**WORK TO BE COMPLETED**
Whenever the word "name" appears in a line of the listing, copy that line.

**DATASET EXTRACT**
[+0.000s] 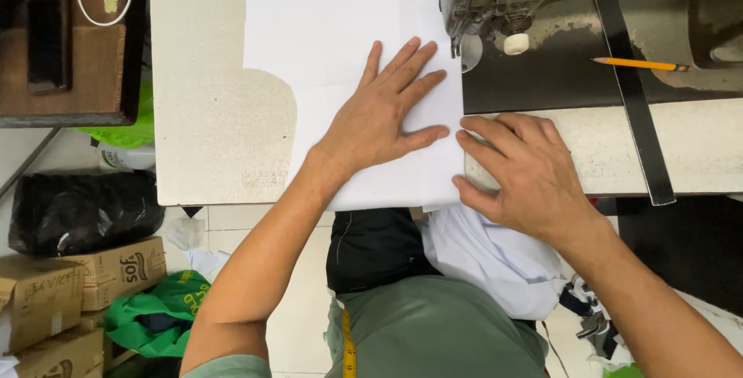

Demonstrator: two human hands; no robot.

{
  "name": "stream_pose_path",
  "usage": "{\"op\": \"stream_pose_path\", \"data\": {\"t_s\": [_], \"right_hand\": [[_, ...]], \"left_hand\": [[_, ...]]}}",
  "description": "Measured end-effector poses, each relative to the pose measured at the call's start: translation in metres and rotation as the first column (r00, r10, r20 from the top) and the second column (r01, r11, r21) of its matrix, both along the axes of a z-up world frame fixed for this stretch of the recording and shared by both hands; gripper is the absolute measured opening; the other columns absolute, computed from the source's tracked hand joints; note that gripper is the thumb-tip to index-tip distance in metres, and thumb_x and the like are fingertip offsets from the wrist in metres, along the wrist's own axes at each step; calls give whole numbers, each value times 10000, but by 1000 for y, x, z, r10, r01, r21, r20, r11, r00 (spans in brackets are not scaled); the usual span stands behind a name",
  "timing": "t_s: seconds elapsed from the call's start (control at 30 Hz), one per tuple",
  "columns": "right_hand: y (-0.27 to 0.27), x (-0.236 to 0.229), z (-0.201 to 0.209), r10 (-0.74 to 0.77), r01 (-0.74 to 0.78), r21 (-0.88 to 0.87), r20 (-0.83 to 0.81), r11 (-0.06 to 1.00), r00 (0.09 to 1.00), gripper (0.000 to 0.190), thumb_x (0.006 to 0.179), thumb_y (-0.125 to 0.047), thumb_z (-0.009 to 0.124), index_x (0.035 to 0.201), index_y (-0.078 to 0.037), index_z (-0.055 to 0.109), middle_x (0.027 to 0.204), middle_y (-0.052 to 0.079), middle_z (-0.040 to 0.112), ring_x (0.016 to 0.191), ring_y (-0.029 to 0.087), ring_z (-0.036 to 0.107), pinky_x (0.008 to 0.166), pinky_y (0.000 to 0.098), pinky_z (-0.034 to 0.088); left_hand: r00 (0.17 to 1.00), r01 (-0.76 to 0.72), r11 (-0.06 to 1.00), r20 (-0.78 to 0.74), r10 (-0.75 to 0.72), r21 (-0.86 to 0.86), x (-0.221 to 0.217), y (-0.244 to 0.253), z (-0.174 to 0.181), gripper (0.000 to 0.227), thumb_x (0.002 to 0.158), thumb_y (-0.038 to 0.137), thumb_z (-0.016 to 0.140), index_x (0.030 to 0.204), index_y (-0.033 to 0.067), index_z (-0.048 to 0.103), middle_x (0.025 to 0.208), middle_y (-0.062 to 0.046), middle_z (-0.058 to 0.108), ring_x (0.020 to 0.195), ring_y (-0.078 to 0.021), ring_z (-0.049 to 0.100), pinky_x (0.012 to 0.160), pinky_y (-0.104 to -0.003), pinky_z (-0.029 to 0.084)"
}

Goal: Measuring and marking white fabric pieces using a tape measure, ruler, and pencil, and making small cuts with scissors at a sewing workstation.

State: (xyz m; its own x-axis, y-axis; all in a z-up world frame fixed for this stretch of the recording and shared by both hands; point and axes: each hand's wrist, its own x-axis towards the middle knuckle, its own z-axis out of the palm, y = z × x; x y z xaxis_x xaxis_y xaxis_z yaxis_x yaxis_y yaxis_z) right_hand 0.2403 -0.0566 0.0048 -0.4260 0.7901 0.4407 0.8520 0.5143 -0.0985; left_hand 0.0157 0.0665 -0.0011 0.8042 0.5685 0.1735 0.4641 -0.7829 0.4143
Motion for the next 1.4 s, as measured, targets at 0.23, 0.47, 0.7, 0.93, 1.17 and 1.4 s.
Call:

**ANSWER SECTION**
  "name": "stream_pose_path",
  "description": "Measured end-effector poses, each relative to the pose measured at the call's start: translation in metres and rotation as the first column (r00, r10, r20 from the top) and the second column (r01, r11, r21) of its matrix, both along the axes of a z-up world frame fixed for this stretch of the recording and shared by both hands; gripper is the absolute measured opening; the other columns absolute, computed from the source's tracked hand joints; note that gripper is the thumb-tip to index-tip distance in metres, and thumb_x and the like are fingertip offsets from the wrist in metres, along the wrist's own axes at each step; calls give whole numbers, each value times 10000, but by 1000 for y, x, z, r10, r01, r21, r20, r11, r00 (spans in brackets are not scaled); the usual span stands behind a name",

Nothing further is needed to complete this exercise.